On Wed, 19 Nov 2003, Chris Nandor wrote:

> At 10:59 -0500 2003.11.19, Dan Sugalski wrote:
> >On Wed, 19 Nov 2003, Chris Nandor wrote:
> >
> >> $ perl -le '$^E = -1728; print $^E+0 for 0,1; print $!+0 for 0,1'
> >> -1728
> >> 22
> >> 22
> >> 22
> >
> >Given that on Unix systems $^E and $! are identical, and that $! is
> >directly tied to errno, this certainly isn't surprising. Anything that
> >afects errno (like, say, IO) may then affect $! and $^E identically.(And
> >$!/$^E non-indentically on systems where they're separate)
> >
> >Basically you're using a variable that can be affected by external things
> >in a way that pretty much guarantees that external things will be
> >happening. That it changes isn't much of a surprise. ($!/$^E may get
> >modified by some signal handlers too, depending on what you do, so there's
> >not even any guarantee that "$^E = 42; $^E++;" will end up with $^E set to
> >43.
>
> It should not change its value merely by accessing its value.  It's never
> done that in previous versions of perl, and shouldn't do it now.
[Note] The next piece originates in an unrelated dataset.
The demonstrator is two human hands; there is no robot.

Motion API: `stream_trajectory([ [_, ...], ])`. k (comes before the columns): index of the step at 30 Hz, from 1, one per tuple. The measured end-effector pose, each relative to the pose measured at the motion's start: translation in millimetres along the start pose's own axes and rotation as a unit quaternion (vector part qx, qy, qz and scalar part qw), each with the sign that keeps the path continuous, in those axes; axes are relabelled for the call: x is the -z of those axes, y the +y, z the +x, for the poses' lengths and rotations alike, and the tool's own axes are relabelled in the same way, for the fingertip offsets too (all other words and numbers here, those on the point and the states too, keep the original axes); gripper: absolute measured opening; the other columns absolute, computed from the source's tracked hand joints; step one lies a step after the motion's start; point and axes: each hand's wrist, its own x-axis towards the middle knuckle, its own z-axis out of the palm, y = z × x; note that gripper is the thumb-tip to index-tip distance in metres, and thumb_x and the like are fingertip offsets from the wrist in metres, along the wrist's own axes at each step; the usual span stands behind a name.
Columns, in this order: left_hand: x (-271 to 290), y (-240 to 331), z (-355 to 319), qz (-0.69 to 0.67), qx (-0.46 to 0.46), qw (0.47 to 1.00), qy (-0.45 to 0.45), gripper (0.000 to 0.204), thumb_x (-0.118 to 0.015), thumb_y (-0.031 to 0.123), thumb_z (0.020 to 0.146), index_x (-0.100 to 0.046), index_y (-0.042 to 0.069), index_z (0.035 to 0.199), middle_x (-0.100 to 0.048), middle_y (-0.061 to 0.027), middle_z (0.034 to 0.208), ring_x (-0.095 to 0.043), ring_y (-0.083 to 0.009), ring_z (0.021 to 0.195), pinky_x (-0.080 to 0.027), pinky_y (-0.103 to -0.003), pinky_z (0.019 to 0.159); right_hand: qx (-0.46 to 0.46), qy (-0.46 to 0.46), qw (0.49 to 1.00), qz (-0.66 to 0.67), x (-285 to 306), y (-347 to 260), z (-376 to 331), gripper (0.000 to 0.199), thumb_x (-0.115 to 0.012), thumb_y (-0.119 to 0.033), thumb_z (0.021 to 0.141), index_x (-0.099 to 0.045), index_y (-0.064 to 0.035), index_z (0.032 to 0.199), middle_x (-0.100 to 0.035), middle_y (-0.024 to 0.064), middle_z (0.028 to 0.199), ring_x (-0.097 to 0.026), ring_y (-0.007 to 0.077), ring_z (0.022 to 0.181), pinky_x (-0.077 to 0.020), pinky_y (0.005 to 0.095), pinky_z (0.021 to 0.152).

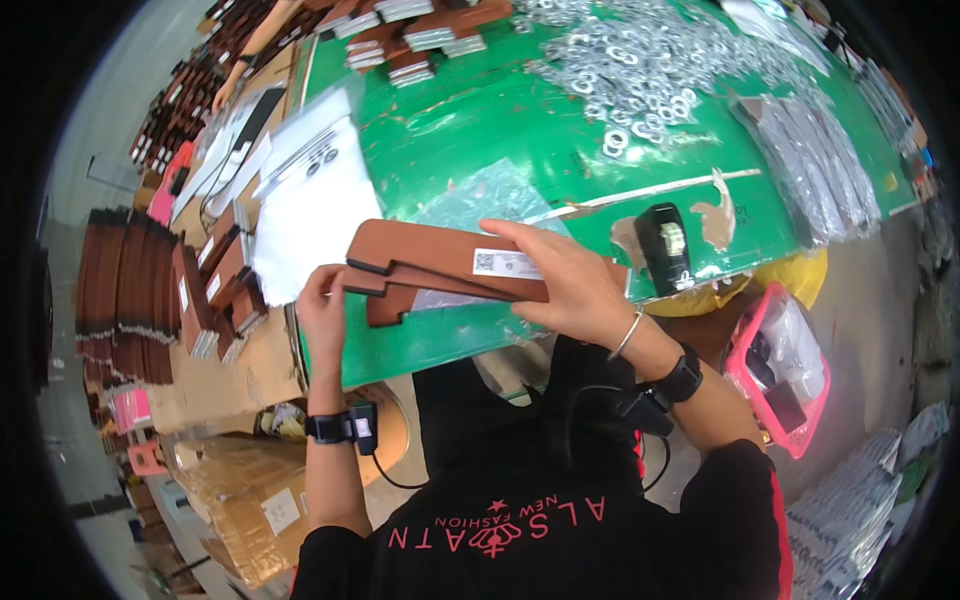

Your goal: Packaging wooden furniture components into plastic bags and sealing them.

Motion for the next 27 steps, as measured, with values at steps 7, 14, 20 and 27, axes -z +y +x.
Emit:
stream_trajectory([
  [7, 59.3, -28.4, -60.4, -0.033, 0.071, 0.993, 0.085, 0.013, -0.06, 0.008, 0.095, -0.069, 0.0, 0.101, -0.064, -0.0036, 0.085, -0.056, -0.0106, 0.073, -0.046, -0.026, 0.067, 0.08, -0.01, 0.988, -0.133, -29.5, 3.4, 20.4, 0.084, -0.075, -0.005, 0.066, -0.047, -0.0147, 0.144, -0.057, 0.0091, 0.138, -0.055, 0.0341, 0.122, -0.0463, 0.0436, 0.101],
  [14, 50.3, -22.7, -110.4, -0.089, 0.091, 0.989, 0.071, 0.012, -0.062, 0.006, 0.094, -0.069, 0.0, 0.101, -0.062, -0.0039, 0.087, -0.058, -0.0113, 0.079, -0.046, -0.026, 0.071, 0.112, -0.035, 0.982, -0.148, -38.6, 3.1, 28.3, 0.081, -0.072, -0.003, 0.067, -0.048, -0.0144, 0.143, -0.06, 0.0106, 0.133, -0.057, 0.035, 0.116, -0.0469, 0.0444, 0.096],
  [20, 43.2, -15.9, -115.9, -0.102, 0.087, 0.99, 0.048, 0.01, -0.063, 0.004, 0.092, -0.07, 0.001, 0.099, -0.063, -0.0063, 0.086, -0.058, -0.0138, 0.078, -0.046, -0.028, 0.071, 0.116, -0.053, 0.975, -0.184, -40.2, 19.4, 34.6, 0.081, -0.072, -0.002, 0.068, -0.047, -0.0134, 0.144, -0.06, 0.012, 0.132, -0.056, 0.0345, 0.119, -0.0451, 0.0441, 0.1],
  [27, 11.2, 38.3, -99.1, 0.036, -0.194, 0.978, -0.073, 0.019, -0.073, 0.008, 0.081, -0.07, 0.008, 0.1, -0.065, -0.0087, 0.093, -0.062, -0.0286, 0.089, -0.048, -0.039, 0.081, 0.095, -0.057, 0.983, -0.146, -25.8, 6.8, 34.0, 0.083, -0.076, -0.005, 0.069, -0.045, -0.0119, 0.146, -0.058, 0.0139, 0.134, -0.054, 0.0348, 0.123, -0.0445, 0.0434, 0.103],
])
It's not the access. It's the print. Print may trigger a call into the C
runtime library, which may result in errno changing, which, since errno is
directly tied into $! and $^E, means that $! and $^E may change. The
degenerate example I gave, with $^E not even holding its value across
statements, is a rare but not impossible possibility -- if a signal hit in
there and the signal handler did something that affected errno then $^E
would change externally.

> If you're saying that the value of $! changing after $^E changes is not
> surprising, yes, I agree.  But the value of $^E changing is very
> surprising, and wrong.

Not wrong. Your assumptions about what's going on just turn out not to be
correct. $^E and $! are tied to an external data cell (in this case the
same cell) and while changes to $^E/$! will change that cell, changes to
that cell from external code will change $^E/$!.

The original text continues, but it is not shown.